Zarta had been the one to initially inspect the mercury. He suspected that such a sudden event must have been magical in origin, but had not detected any thaumaturgic signature on the mercury itself nor noticed the event of a major spell being cast. This made sense to him though. As he had learned in the academy, "better to make a tool to move the mountain than move the mountain itself." He imagined whoever did this must know the same.

The old warlock also helpfully shared his sketches of the aqueducts, conducted over a month of survey. The structure was made out of laminated scales that could be pried apart. The only notable structural feature was a collapsed area due south of Bar Morvyn along the ridge.

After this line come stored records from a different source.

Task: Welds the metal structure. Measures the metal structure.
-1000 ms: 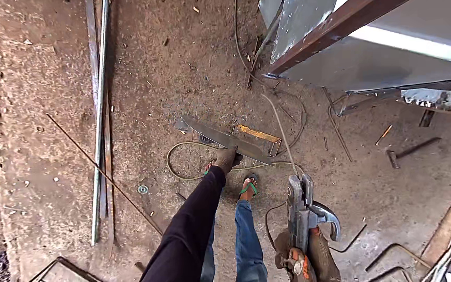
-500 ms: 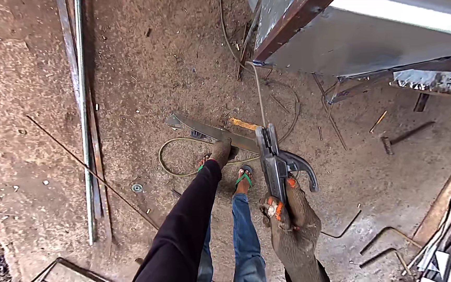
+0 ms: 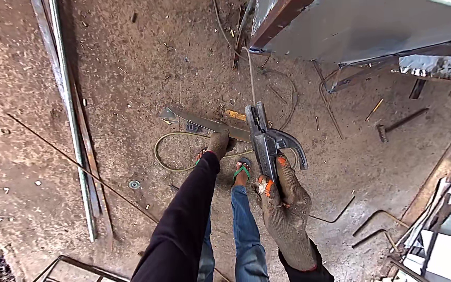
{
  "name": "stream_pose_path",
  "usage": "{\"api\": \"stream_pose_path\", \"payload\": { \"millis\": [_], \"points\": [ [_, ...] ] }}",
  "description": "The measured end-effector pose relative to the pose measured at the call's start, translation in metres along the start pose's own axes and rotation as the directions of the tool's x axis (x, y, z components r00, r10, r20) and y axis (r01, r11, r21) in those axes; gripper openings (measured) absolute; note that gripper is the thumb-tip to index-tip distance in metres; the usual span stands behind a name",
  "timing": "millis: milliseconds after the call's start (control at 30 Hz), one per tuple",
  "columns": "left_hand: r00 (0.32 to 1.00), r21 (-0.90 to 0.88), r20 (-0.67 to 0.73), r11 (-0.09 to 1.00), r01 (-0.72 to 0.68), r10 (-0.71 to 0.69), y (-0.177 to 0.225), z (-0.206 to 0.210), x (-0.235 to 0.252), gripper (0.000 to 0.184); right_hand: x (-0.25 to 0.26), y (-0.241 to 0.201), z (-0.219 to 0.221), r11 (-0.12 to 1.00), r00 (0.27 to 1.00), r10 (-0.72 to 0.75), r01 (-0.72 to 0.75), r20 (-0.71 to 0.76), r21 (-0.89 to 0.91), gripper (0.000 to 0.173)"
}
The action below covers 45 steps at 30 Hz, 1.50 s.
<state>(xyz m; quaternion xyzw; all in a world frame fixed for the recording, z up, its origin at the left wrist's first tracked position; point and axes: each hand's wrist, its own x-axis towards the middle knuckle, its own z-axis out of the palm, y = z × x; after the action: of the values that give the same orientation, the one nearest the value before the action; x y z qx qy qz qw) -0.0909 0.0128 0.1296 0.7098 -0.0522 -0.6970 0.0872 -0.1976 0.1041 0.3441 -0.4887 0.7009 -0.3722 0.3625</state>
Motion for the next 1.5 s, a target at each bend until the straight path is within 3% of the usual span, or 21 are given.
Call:
{"api": "stream_pose_path", "payload": {
  "millis": [600, 900, 1067, 1167, 1233, 1333, 1433, 1500],
  "points": [
    [1.000, -0.005, 0.012, 1.000, 0.001, -0.001, 0.007, -0.001, -0.007, 0.031, -0.004, -0.007, -0.004, 0.999, 0.998, 0.050, -0.051, 0.037, 0.003, 0.046],
    [1.000, 0.006, 0.006, 1.000, -0.008, 0.008, -0.008, 0.004, 0.027, 0.037, -0.001, -0.013, -0.008, 0.963, 0.986, 0.160, -0.164, 0.037, 0.215, 0.049],
    [1.000, 0.020, 0.013, 1.000, -0.022, 0.022, 0.004, 0.003, 0.002, 0.036, -0.001, -0.010, -0.012, 0.993, 0.993, 0.095, -0.100, 0.072, 0.062, 0.047],
    [1.000, 0.022, 0.016, 1.000, 0.006, -0.007, -0.006, 0.004, 0.029, 0.039, 0.002, -0.014, -0.015, 0.926, 0.978, 0.197, -0.208, 0.066, 0.316, 0.048],
    [0.999, 0.026, 0.020, 0.999, 0.043, -0.043, -0.009, 0.005, 0.040, 0.041, 0.004, -0.014, -0.019, 0.893, 0.972, 0.224, -0.231, 0.064, 0.385, 0.049],
    [1.000, -0.011, 0.002, 1.000, 0.020, -0.020, -0.005, 0.007, 0.032, 0.035, 0.003, -0.007, -0.018, 0.957, 0.985, 0.163, -0.171, 0.052, 0.236, 0.047],
    [0.999, -0.008, 0.021, 0.999, -0.032, 0.033, 0.006, 0.004, -0.003, 0.035, 0.000, 0.012, -0.014, 1.000, 0.999, -0.028, 0.029, 0.037, -0.011, 0.042],
    [0.997, 0.001, 0.055, 0.998, -0.058, 0.058, 0.005, 0.000, -0.012, 0.039, -0.003, 0.019, -0.013, 0.993, 0.993, -0.110, 0.112, 0.031, -0.037, 0.041]
  ]
}}
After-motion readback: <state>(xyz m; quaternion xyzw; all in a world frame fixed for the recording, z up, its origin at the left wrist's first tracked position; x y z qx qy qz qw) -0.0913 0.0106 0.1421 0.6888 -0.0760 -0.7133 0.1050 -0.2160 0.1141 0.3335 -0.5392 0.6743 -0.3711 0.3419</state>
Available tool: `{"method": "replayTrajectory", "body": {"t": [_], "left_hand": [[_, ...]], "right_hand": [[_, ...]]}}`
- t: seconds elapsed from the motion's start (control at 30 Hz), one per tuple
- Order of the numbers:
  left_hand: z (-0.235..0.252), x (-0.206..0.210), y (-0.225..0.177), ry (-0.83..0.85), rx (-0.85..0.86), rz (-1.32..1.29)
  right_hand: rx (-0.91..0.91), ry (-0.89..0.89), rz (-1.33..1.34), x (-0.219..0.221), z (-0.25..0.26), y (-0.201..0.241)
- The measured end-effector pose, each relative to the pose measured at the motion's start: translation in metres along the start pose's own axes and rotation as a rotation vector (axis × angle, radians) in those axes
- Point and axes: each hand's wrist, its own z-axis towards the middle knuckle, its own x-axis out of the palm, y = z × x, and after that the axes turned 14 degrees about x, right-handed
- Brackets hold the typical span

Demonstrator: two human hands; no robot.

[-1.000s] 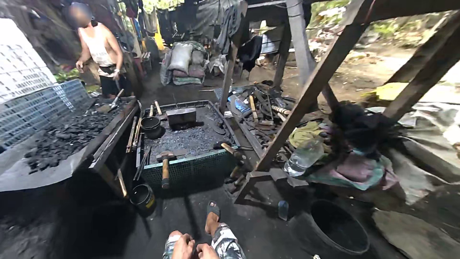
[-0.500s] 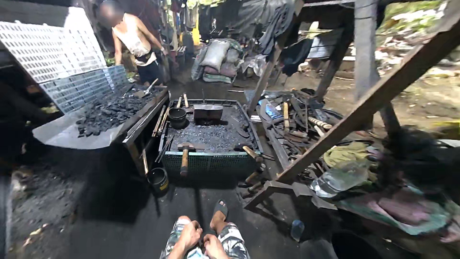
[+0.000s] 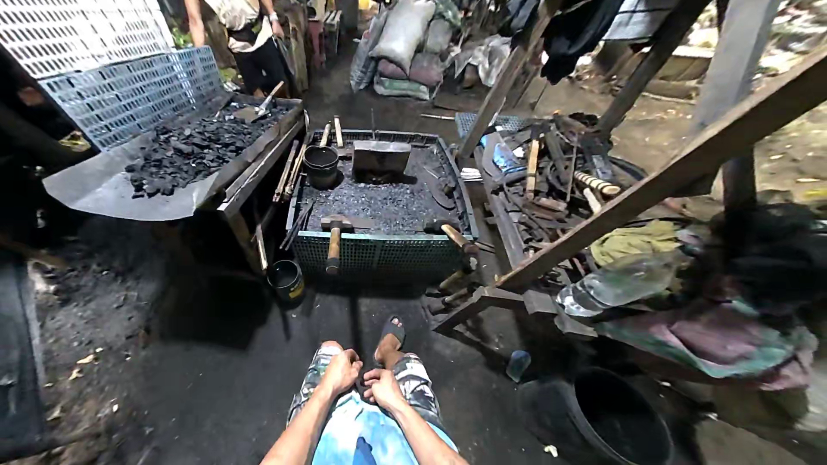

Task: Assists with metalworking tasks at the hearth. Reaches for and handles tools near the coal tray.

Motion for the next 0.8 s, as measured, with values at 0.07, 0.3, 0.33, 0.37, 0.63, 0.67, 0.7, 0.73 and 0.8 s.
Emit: {"method": "replayTrajectory", "body": {"t": [0.07,0.3,0.33,0.37,0.63,0.67,0.7,0.73,0.8], "left_hand": [[0.0,0.0,0.001,0.002,0.001,0.002],[0.002,0.0,0.0,0.004,-0.005,0.013],[0.003,0.0,0.0,0.004,-0.002,0.015],[0.003,0.0,0.0,0.002,0.001,0.017],[0.005,-0.011,-0.002,-0.12,-0.054,-0.165],[0.006,-0.02,0.0,-0.19,-0.098,-0.238],[0.009,-0.033,0.003,-0.263,-0.146,-0.297],[0.011,-0.05,0.007,-0.338,-0.189,-0.336],[0.018,-0.096,0.017,-0.485,-0.272,-0.339]], "right_hand": [[-0.002,0.002,-0.018,0.0,0.001,0.001],[-0.026,0.011,-0.013,0.0,0.004,0.001],[-0.027,0.016,-0.008,0.0,0.005,0.001],[-0.025,0.018,-0.003,-0.001,0.005,0.001],[0.01,0.004,0.012,-0.001,-0.002,0.005],[0.003,-0.001,-0.013,-0.002,-0.002,0.006],[-0.008,-0.012,-0.053,-0.003,-0.002,0.005],[-0.02,-0.028,-0.097,-0.006,-0.003,0.004],[-0.033,-0.048,-0.172,-0.01,-0.005,0.0]]}}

Finally, as the party walked back to the outpost and night began to fall, Zarta offered to help in any way he could without putting himself in harm's way.

Mechanical Notes

We were missing a substantial number of players this session: starting with 2, then adding one more when Gun's player arrived. I'm a firm believer that the game will run as long as at least 1 player arrives, so we made it work.

This was also a tricky session in that I introduced a lot of named NPCs that all needed to be differentiated and all have some relation to an ongoing investigation. I think I did an okay job with that, but the players walked away with precious few leads on who might be responsible for the water caravan situation.

I made a ruling on travel. Rather than rolling each time versus the number of days of travel (which will basically always be 1 or less for the foreseeable future), I had them roll and the number would be the deterministic number of days til some kind of travel event. I'm not entirely satisfied with this, since it's unpleasantly gameable and maybe disincentivizes travel. I probably should have rolled behind the GM screen, but here we are.

This one of the famous/infamous "sessions where no dice were rolled" outside of a few checks for hangovers and triggering Et's Network ability (which failed). I could have given the players more Mask rolls to deduce stuff about the various outpost denizens (perhaps just mandating one per character to avoid putting undue suspicion on any given character).

Dunda's player reported feeling like the vagabond archetype really didn't have any non-combat abilities, and that's true to an extent. Each archetype really has its sphere and doesn't stray outside of it. I'd love to hack together (or see in a future volume), some archetype bending features for each. Perhaps the Vagabond could have a move that uses Grit to intimidate folks or something...

Experience is flying fast in these early sessions. Three sessions in and most characters are already level 3. A couple high rolls after completing a minor then a major objective and next thing you know, the party is advancing again.